Há dois lados potencialmente perturbadores desta ideia: que nós somos animais e que os animais sentem. O primeiro foi o que mais perturbou os contemporâneos do Darwin. O segundo tornou-se matéria controversa sobretudo durante o século seguinte. No seu artigo The changing concept of sentience, Ian Duncan (professor catedrático de bem-estar animal da Universidade de Guelph, Canada) explica porquê. Durante os primeiros três quartos do século XX, o estudo do comportamento animal – seja como objecto em si próprio como na etologia, seja como modelo para mecanismos gerais como na psicologia experimental – foi fortemente influenciado pela tendência behaviorista. Como apenas podemos obervar o que é visível, a consciência e por consequência as experiências subjectivas são vedadas ao estudo científico que exige objectividade, foi o argumento apresentado.

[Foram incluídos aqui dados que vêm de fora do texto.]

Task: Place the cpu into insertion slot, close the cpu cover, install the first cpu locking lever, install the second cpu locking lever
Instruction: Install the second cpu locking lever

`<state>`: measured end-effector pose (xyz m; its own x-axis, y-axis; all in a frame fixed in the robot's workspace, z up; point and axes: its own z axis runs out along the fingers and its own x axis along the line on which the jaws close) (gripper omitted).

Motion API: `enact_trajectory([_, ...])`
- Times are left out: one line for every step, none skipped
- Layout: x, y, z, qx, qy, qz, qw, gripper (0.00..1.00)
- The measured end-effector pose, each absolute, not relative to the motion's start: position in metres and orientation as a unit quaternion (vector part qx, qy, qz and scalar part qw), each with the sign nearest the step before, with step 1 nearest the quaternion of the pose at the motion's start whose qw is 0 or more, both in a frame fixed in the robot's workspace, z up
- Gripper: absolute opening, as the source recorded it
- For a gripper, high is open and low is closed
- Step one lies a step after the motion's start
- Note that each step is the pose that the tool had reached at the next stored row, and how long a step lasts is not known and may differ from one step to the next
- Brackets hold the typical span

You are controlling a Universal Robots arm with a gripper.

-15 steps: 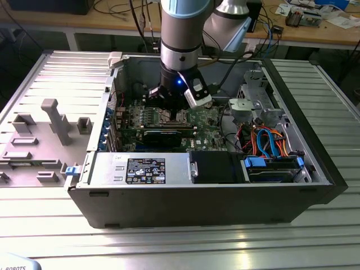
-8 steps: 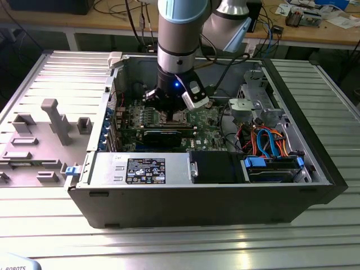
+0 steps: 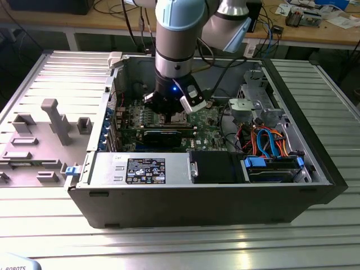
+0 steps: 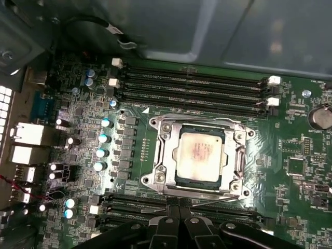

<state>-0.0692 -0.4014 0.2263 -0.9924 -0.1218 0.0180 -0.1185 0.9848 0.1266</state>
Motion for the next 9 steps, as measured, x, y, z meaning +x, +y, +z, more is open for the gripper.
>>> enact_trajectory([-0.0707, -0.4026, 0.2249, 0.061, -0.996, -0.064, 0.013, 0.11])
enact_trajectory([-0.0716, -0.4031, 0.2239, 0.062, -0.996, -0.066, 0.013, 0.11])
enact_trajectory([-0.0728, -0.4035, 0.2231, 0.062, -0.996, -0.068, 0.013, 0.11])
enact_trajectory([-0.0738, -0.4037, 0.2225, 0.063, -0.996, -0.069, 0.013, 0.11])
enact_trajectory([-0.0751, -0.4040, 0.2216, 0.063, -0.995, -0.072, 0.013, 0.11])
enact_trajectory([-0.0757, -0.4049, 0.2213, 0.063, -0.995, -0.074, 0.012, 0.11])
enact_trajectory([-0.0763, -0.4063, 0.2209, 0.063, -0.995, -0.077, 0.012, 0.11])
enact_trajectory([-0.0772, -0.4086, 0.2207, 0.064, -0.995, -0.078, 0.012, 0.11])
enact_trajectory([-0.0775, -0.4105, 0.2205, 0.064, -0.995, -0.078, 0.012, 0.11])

Mas o interesse pelas emoções ou sentimentos dos animais ressurgiu com o conceito de bem-estar animal, sobretudo a partir do segundo quarto do século XX. No mundo científico, como diz Duncan, o gelo foi cobrado pelo etólogo Donald Griffin em 1975/76 com uma apresentação e mais tarde um livro que abordava a questão dos sentimentos subjectivos em animais. Desde então, a questão tem-se mantido central para os estudos de bem-estar animal, como argumenta Marian Dawkins, professora catedrática em Oxford:
‘Animal welfare involves the subjective feelings of animals. The growing concern for animals in laboratories, farms, and zoos is not just concern about their physical health, important though that is. Nor is it just to ensure that animals function properly, like well-maintained machines, desirable though that may be. Rather, it is a concern that some of the ways in which humans treat other animals cause mental suffering and that these animals may experience ‘pain’, ‘boredom’, ‘frustration’, ‘hunger’, and other unpleasant states perhaps not totally unlike those we experience.’
Marian Dawkins (1990)
From an Animal’s Point of View: Motivation, Fitness, and Animal Welfare
Gradualmente, os cientistas desta área têm vindo a aceitar que por muito que procuremos medidas objectivas dentro de campos de investigação conhecidos, dificilmente conseguimos livrar-nos da ligação com este fenómeno perturbadoramente intangível de experiências subjectivas, sentimentos ou estados mentais. Difícil de alcançar, inacessível aos conceitos da investigação padrão em medicina veterinária e ciências animais e largamente inexplorada mesmo em humanos, a consciência parece ser de facto, e como sugerido pela Marian Dawkins (2001) ‘o maior mistério que permanece em biologia’.